Every year or so, the talk of the 2-Hour Marathon rises like some Kubrickian obelisk heralding the coming of a new age.  Most recently, NYRR featured a Head to Head between English commentator Tim Hutchings and ex-USA Today scribe Dick Patrick – and, boy, don’t we miss his presence at the national rag?  In Dick’s heyday in the 1980s through the 2000′s, each of the American marathon majors in Boston, Chicago and New York City would receive a full-page sport’s section preview with course map, athlete bios, and pace charts in the Friday edition before the race.  This past October 5th USA Today printed not one word about the marathon in Chicago.  It’s another striking confirmation how a once vibrant sport has been sundered by flatulent fun-run and charity fund-raising spectacles.

In any case, the 2-Hour Marathon.  Dick thought it would happen in his lifetime.  Tim thought not.  I like numbers.  Let them tell the tale.

Since Johnny Hayes ran 2:55:18 at the 1908 London Olympic Games to win the gold medal, the marathon distance has been officially recognized at 26 miles, 385 yards, or 42.195 kilometers.  In the 104 years since, Mr. Hayes’ mark has been “officially” improved upon 37 separate times.  Performances like Alberto Salazar’s 2:08:13 from NYC 1981 and Geoffrey Mutai’s 2:03:02 from Boston 2011 have come up either short on re-measurement, or deemed ineligible for record purposes due to point-to-point course layout.

So let’s stick with the officially recognized 37 world record improvement down to today’s 2:03:38 set in Berlin 2011 by Kenya’s Patrick Makau.

History’s first sub-2:20 man, Jim Peters

The largest single drop in the record came in February 1909 when James Clark of the U.S. ran 5:53 faster in New York City than Robert Fowler of the U.S. had in Yonkers one month before.  Since then, the next largest lop off the old mark – what we might call in “modern times” – was when Jim Peters of Great Britain ran 2:20:42 at the famous Polytechnic Marathon in June 1952, thereby chopping  4:57 off the mark set by Korea’s Suh Yun-bok in Boston in April 1947 (2:25:39).  Until Mutai’s stunning run in 2011, Suh’s was the lone world best men’s record ever run in Boston.  Seems course layout didn’t matter so much to record keepers back then.

Reducing a 2:25:39 to 2:20:42 represents a 3.4% improvement.   However, the last 11 world records have all been much less than 60-seconds under the previous mark going back to Derek Clayton’s disputed 2:08:34 (short-course run just once for a highway dedication in Antwerp 1969). Clayton’s 2:08 was 63-seconds better than his own previous record 2:09:37 from Fukuoka, Japan 1967 (BTW, history’s first sub-2:10).

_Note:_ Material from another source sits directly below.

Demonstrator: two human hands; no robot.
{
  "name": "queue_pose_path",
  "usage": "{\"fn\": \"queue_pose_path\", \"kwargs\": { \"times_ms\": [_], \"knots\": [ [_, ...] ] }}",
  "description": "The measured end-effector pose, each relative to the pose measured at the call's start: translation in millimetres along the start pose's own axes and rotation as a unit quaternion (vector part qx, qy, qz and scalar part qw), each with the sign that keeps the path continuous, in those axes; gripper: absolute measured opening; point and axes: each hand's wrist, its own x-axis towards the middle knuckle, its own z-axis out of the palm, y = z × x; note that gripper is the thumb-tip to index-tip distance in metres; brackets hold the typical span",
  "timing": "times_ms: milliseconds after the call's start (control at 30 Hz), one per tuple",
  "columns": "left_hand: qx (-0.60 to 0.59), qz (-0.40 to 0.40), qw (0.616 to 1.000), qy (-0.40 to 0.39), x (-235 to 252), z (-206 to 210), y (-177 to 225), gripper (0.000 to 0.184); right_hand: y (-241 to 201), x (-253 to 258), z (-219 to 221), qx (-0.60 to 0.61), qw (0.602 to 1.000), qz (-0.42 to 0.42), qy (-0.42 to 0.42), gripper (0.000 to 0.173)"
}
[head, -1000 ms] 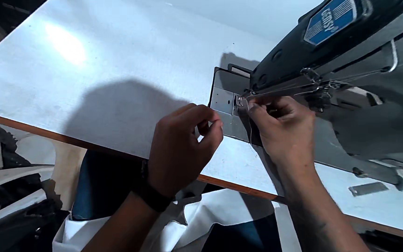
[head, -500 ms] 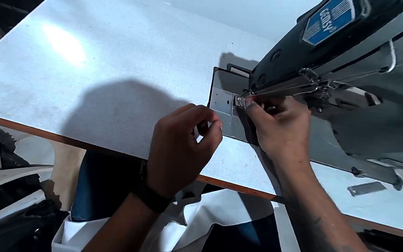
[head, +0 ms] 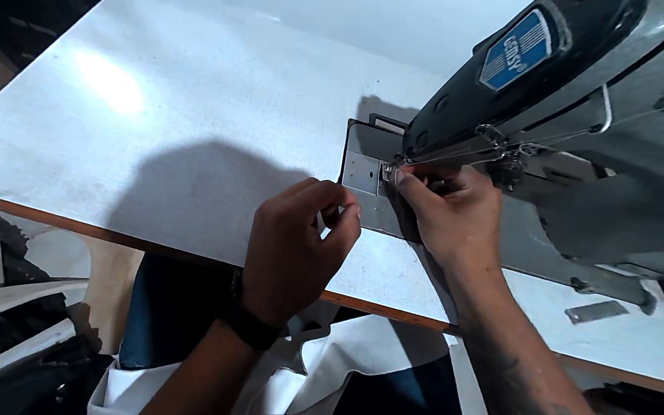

In fact, the last several records have shaved the previous best by just 21, 27, 19, 43, 4, and 23 seconds, going back to Khalid Khannouchi’s 2:05:42 in Chicago 1999. Meaning in the last 13 years, even as more and better athletes, improved training,  diet and increased compensation have all been introduced to the game, the mark has come down by just 1.6%.

To get down under two-hours would require another 2.95% reduction off today’s record, or 3:39 in time.  If we add 2.95% to today’s 2:03:38 record, we get a time of 2:07:17, or just 5-seconds slower than Carlos Lopes’ world record from Rotterdam 1985, 27 years ago.

What we witnessed in Berlin this past September 30th was arguably the best marathoner in the world, Geoffrey Mutai, missing the current mark by 34-seconds due, in part, to faulty pacing and an overly aggressive stretch between 30 – 35Km.

Given the utter unpredictability of weather, the limited number of courses with record potential, and the fine line between peak fitness and injury, what are the odds that a record now being assaulted by younger, stronger, more resilient athletes will be bettered within the next 30 years by nearly 3% when it has taken more than a generation for the record to come down by a similar amount, and with that last three records scraping a mere .002, .003, and .002 from the previous records?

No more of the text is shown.